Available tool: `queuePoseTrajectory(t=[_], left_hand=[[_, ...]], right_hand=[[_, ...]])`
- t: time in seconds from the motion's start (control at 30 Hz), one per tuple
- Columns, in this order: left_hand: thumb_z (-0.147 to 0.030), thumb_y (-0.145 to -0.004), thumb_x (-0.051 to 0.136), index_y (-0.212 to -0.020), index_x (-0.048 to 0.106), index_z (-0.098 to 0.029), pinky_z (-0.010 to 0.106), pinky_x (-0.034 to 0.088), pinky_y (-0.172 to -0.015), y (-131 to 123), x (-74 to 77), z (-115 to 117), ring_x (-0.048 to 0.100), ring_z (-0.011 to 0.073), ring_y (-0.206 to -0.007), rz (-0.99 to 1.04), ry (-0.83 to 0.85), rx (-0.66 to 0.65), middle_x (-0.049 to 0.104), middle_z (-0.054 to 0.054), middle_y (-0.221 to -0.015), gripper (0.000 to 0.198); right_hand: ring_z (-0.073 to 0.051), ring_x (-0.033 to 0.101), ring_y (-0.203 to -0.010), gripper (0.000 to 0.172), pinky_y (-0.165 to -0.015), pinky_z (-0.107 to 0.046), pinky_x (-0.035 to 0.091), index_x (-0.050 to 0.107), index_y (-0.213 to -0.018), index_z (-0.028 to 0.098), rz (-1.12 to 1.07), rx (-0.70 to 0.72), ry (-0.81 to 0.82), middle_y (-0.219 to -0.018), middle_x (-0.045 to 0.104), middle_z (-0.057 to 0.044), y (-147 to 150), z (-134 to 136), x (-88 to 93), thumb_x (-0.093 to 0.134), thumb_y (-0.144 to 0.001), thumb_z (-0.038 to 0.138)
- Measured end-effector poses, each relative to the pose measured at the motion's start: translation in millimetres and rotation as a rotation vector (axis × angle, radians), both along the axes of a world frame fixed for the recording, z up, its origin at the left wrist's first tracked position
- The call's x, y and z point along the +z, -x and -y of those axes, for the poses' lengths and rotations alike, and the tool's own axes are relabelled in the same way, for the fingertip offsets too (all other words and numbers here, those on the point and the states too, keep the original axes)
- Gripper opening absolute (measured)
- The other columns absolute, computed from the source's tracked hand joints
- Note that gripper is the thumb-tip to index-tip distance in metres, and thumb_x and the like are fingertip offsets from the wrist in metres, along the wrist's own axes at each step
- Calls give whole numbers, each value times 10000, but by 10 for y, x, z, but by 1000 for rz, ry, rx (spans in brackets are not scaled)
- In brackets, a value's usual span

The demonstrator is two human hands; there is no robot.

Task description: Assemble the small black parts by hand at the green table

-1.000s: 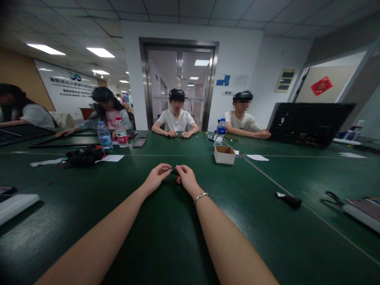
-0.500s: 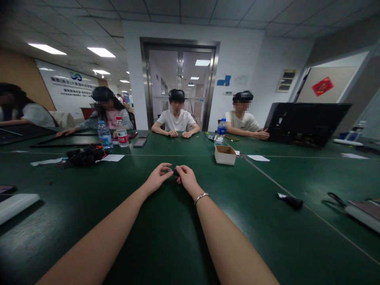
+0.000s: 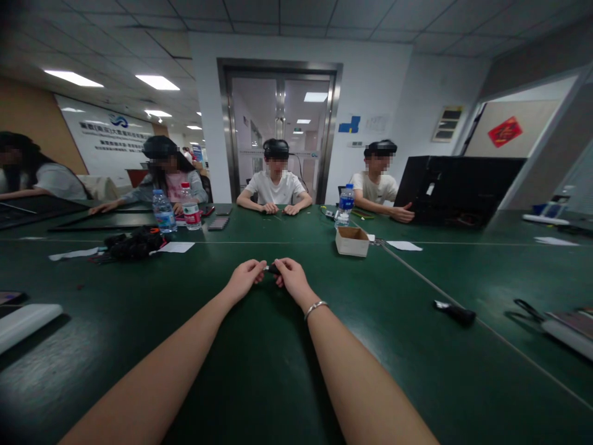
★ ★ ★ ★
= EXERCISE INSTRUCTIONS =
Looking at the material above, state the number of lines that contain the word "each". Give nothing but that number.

= TASK SOLUTION =
3